The Russian synonym for upchuck, gack, pukey? Thought we were gonna have to look it up for a second or two, but we didn’t.
Meanwhile, some of the more impressive fitness skaters included Phil Di Giuseppe (34), quick out of the blocks in the first group in white.
Noticeable right after that is the cool, calm, and collected “let’s stick together” approach of the veterans Bo Horvat (53), Tanner Pearson (70), J.T. Miller (9) and Conor Garland (8).
Vasily Podkolzin (92) then sprints out in front of the other horses before some of his teammates screw things up. Canucks head coach Bruce Boudreau had to stop the exercise at the 1:18 mark because too many guys went at once. He blows it dead and in his usual intense yet comical fashion, ‘Gabby’ shouts “I said three, then four, not three, then eight!” in relation to how many guys were supposed to go.
I’m actually laughing on there.
Why is that important? Because fewer guys at a time means a little more time to rest for the early groups. If eight guys banged out the rep’s, they would have been back around to the first group for the next set of sprints pretty darn quick. Too quick.
Upon the restart, Nils Höglander (21), who reportedly finished on top of the Canucks fitness testing, stays a little ahead of Elias Pettersson (40), and good to see big D-man Tucker Poolman (5) leading his small group in white.
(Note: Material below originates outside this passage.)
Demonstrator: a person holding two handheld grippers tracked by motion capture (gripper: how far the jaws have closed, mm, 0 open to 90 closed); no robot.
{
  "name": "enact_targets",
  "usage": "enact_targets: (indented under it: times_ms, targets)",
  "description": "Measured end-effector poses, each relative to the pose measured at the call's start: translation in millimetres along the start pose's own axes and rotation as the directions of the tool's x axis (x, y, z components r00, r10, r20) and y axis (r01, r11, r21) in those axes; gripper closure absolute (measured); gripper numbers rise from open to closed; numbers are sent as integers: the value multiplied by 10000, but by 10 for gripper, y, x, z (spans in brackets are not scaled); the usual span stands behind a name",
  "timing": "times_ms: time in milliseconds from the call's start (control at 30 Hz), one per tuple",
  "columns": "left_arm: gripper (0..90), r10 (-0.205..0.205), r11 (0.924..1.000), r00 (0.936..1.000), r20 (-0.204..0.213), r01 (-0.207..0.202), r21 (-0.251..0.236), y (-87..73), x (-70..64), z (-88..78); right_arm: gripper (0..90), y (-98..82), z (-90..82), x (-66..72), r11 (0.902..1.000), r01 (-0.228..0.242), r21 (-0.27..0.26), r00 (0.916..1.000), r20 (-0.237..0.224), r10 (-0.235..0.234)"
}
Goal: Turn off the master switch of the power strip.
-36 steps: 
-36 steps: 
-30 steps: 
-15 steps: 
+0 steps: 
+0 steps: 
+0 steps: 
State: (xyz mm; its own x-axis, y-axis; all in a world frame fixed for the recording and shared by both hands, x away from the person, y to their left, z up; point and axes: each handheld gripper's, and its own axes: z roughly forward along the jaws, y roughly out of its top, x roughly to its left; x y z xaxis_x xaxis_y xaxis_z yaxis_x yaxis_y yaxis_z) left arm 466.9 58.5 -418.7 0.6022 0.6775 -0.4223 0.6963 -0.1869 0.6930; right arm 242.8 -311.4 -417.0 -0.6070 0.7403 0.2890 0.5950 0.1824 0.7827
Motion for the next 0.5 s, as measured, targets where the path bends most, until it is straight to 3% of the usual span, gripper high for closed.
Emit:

At the 3-minute mark, it’s more of the same in terms of leaders on the ‘far blueline and back’ segment. ‘Gabby’ yells “keep pushing, keep pushing”.
Nils Åman (88), who’s had an impressive all-around preseason thus far, stretches things out a bit four-minutes in, and at this point, Kuzmenko is almost keeping up with Höglander. Åman really gets cranking in his next set.
By the way, you’ll notice goalie Thatcher Demko (35) going pretty hard about 6-1/2 minutes in. No fun with the big gear. Speaking of, Arturs Silovs (31) started really hard, but then can be seen suffering at the 8:40 mark on the far boards.
32-year-old Canucks pro try-out invitee Danny Dekeyser (4) starts to get heavy legs 7:40 in.
I’m not sure if Garland fell or just got a late jump, but he seems determined to catch up starting at the 10:00 mark.
“And down goes Koozy”, at the 11:45 mark. But he’s up!
It was getting painful to watch. If you’ve ever skated lines, you know. Regardless of your level of fitness, at some point your legs turn to blocks.
Overall, an impressive performance by a group of world class athletes.
Win: Nils Åman
Place: Phil Di Giuseppe
Show: Nils Höglander
Or maybe more apropos, your three stars. Props to Poolman as well.
That’s Koozy behind the net at 12:30, the aftermath stretch a minute later.